The first two packs came from my sister-in-law. She wraps like no one else I know. The two packs were individually wrapped in shiny silver paper. They were then placed in a clear, cellophane package decorated with snowflakes, packaged with glittery green grass-type stuff, and tied together with a silver bow. I thought I was opening bars of gold.
Each pack contained a parallel:
Pack 1: Purple refractor of an Oakland A's pitcher with a 5.00 ERA.
Pack 2: Xrefractor of one of the few Phillies who doesn't know how to pitch.
The other four packs came from my wife. They were much more conventionally wrapped. My wife has the decorating gene, like her sister, but she doesn't have time for the fanfare.
(Also, my wife bought me the first Dodger cap that I will wear since I was a teenager. I don't know why it's taken me so long to get a decent Dodger cap, but the ratty Sabres cap can take a breather now).
The first three packs featured a parallel. The fourth one didn't, but it was the most interesting.
Pack 1: Refractor of the comeback kid.
Pack 2: Refractor of a surly looking phenom.
Pack 3: Xrefractor of one of the baddest men on the mound -- sometimes.

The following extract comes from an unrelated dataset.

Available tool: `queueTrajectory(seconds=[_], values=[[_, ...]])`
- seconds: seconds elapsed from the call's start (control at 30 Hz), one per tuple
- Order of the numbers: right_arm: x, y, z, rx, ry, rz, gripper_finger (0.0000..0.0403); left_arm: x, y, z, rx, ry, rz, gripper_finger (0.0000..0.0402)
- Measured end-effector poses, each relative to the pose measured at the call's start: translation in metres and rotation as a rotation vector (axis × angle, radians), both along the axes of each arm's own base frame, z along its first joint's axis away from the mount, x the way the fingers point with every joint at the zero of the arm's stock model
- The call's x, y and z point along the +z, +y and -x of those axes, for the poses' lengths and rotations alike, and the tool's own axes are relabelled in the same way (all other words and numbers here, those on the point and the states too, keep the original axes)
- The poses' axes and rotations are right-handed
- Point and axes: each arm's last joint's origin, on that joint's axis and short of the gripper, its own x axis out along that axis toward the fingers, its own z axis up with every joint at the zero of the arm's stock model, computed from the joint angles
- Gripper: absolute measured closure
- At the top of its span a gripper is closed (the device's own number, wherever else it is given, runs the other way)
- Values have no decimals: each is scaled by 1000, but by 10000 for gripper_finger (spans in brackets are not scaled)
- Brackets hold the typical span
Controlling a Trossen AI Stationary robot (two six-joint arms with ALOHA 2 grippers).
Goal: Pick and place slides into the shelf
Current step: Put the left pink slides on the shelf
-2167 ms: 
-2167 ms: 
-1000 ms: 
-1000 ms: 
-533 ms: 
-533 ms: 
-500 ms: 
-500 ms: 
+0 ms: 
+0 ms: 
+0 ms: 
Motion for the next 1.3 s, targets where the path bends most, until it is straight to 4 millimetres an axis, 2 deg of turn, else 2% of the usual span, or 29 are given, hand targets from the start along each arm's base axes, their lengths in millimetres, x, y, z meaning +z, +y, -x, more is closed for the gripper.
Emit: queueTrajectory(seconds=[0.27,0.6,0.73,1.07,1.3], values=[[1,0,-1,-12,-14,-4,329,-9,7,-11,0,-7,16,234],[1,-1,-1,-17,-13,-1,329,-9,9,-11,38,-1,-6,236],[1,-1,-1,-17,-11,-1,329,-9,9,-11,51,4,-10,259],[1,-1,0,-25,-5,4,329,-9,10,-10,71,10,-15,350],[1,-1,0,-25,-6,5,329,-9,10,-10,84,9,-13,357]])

Then came Pack 4. You can't tell from the scan, but the pack was noticeably thicker than the other packs. My wife is definitely not a pack-searcher, so this was pure luck. Also, I was perplexed, because chrome doesn't contain any hits that could be considered thicker than your average chrome card.
I eagerly tore in. But before I show the cards, please note what it says on the front of the package. Four cards per pack.
And, what the hell, let's throw in a checklist, too.
Why seven (or eight) cards in one pack that says "four" on the front?
No idea. A Christmas miracle?
Overall, not a bad Christmas, card-wise, but not a great one either.
Tomorrow, you'll get to see what a couple of card collectors got me for Christmas.
Yes, it's better. No, I don't love them more than my wife or sister-in-law.
Sorry, the sisters are a lot prettier.